Iran has long insisted that its nuclear program is peaceful, and that it is prohibited from manufacturing or using nuclear weapons because of a 2003 “fatwa,” or religious edict, issued by Mr. Khamenei. American officials say there is no evidence of a current effort to weaponize Iran’s near bomb-grade uranium, but the Israelis argue that such efforts are indeed underway under the guise of university research.

Catherine Ashton, a British diplomat who oversaw the nuclear talks as the European Union’s foreign policy chief when an interim agreement was reached in 2013, worked closely with both Mr. Jalili and Mr. Zarif at the negotiating table. She said Mr. Jalili appeared most concerned with “keeping the negotiations happening while ensuring there was no real progress or outcome.”

Mr. Zarif, on the other hand, had “a far greater understanding of the U.S.A. and Europe, and a determination to secure the future of Iran in the region,” Ms. Ashton said.

Mr. Khamenei had warned Iranians against electing a president who might be seen as too open to the West, particularly to the United States. Diplomats also note that the warming of transactional relations with Russia over the last decade, following years of distrust and disagreement, has helped Iran cope with continued international isolation.

The war in Gaza has aggravated tensions between the United States and forces backed by Iran in Lebanon, Syria, Iraq and Yemen, diminishing the possibility of new agreements between Washington and Tehran, Stimson Center experts wrote.

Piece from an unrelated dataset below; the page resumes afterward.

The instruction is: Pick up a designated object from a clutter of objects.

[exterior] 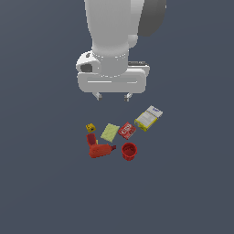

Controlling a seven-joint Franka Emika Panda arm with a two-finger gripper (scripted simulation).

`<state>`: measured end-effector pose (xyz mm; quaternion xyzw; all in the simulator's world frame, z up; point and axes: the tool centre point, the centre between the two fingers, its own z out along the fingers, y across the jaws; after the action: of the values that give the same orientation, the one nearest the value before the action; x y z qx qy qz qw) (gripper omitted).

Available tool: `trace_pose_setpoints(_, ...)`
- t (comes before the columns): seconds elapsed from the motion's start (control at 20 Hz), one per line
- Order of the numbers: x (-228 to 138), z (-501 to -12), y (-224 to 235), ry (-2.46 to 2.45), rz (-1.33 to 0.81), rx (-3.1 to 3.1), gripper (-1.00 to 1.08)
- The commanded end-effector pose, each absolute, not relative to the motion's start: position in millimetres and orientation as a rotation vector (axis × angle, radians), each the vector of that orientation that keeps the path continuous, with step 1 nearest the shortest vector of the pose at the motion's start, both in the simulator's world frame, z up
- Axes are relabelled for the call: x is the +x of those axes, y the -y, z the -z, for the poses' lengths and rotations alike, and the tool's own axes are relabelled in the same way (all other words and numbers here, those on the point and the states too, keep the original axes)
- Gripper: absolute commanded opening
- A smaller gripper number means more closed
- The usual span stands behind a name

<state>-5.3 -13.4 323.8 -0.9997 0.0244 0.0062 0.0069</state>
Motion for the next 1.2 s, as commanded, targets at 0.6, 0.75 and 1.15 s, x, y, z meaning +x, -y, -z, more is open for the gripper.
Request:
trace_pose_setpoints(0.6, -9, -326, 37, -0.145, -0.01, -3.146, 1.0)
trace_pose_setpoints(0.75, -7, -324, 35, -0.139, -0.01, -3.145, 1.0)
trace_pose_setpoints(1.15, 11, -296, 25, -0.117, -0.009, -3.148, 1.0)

After an Israeli strike on Iran’s embassy compound in Syria in April, killing several Iranian commanders, Tehran retaliated by firing hundreds of missiles and drones against Israel, most of which were intercepted. It marked a serious escalation between the two enemies, and most likely led Iran to ensure it had a more potent deterrent in place.

Still, the Iranians are aware that the United States is determined to avoid a broadening of the conflict in the Middle East, and there have been back-channel messages between the two capitals to underscore the dangers.

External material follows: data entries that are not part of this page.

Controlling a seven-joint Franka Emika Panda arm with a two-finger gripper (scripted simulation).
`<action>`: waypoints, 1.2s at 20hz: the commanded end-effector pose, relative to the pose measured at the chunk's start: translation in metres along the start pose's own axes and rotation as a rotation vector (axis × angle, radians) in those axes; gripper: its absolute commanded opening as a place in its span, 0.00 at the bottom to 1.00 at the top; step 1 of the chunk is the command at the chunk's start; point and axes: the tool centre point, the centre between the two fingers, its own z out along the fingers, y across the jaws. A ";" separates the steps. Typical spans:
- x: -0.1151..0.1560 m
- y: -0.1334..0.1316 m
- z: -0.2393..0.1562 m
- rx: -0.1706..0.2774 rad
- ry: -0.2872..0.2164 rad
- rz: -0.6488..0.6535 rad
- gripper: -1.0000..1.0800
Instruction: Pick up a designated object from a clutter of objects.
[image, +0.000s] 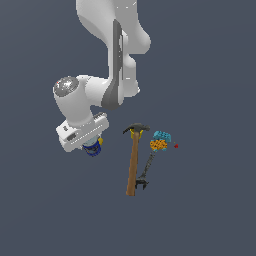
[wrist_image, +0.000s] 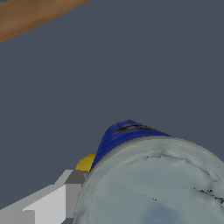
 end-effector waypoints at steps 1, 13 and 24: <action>0.005 -0.015 -0.016 -0.004 0.002 -0.001 0.00; 0.031 -0.106 -0.096 -0.005 0.000 -0.001 0.00; 0.059 -0.202 -0.183 -0.008 -0.002 -0.001 0.00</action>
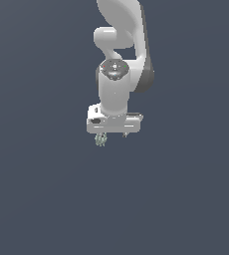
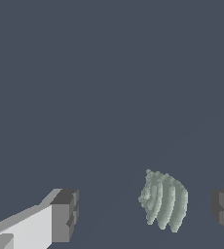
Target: Pick up the object and move it to a goal position.
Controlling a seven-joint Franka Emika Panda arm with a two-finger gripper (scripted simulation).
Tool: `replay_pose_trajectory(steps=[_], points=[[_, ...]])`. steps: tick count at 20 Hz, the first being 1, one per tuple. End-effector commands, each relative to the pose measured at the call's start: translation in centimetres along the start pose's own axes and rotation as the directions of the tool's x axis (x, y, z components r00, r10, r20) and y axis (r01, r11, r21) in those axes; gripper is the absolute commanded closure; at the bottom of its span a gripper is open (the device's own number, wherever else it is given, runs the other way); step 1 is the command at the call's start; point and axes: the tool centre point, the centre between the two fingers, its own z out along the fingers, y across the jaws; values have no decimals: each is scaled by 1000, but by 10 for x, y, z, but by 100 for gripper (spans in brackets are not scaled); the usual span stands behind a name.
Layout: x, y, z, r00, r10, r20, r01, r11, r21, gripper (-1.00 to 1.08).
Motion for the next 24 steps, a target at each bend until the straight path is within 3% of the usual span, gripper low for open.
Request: replay_pose_trajectory(steps=[1, 14, 24], points=[[0, 0, 0, 1000, 0, 0, 0, 1000, 0, -92], [-2, 2, -9, 999, -36, -7, 36, 999, -4, -92], [-19, 24, 25, 999, 49, -8, -48, 999, 9, -92]])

A prisoner exchange last year between the two countries had stirred hope of further diplomatic cooperation, as had indirect talks over the nuclear program. But Iran is now focused on how — or whether — to deal with Mr. Trump if he wins re-election in November, as is widely assumed among Iran’s political class.

Mr. Ross, the negotiator, said the new Iranian president will have some leeway in adjusting the balance between “pragmatism or adherence to the ideological norms that the supreme leader sets” in making government decisions.

But that will only go so far in Mr. Pezeshkian’s dealings in foreign policy, especially with the United States, where Mr. Khamenei has set clear boundaries. Even when it came to the 2015 nuclear deal, Mr. Ross said, the supreme leader “distanced himself from it and positioned himself to say ‘I told you so’ when Trump walked away from it.”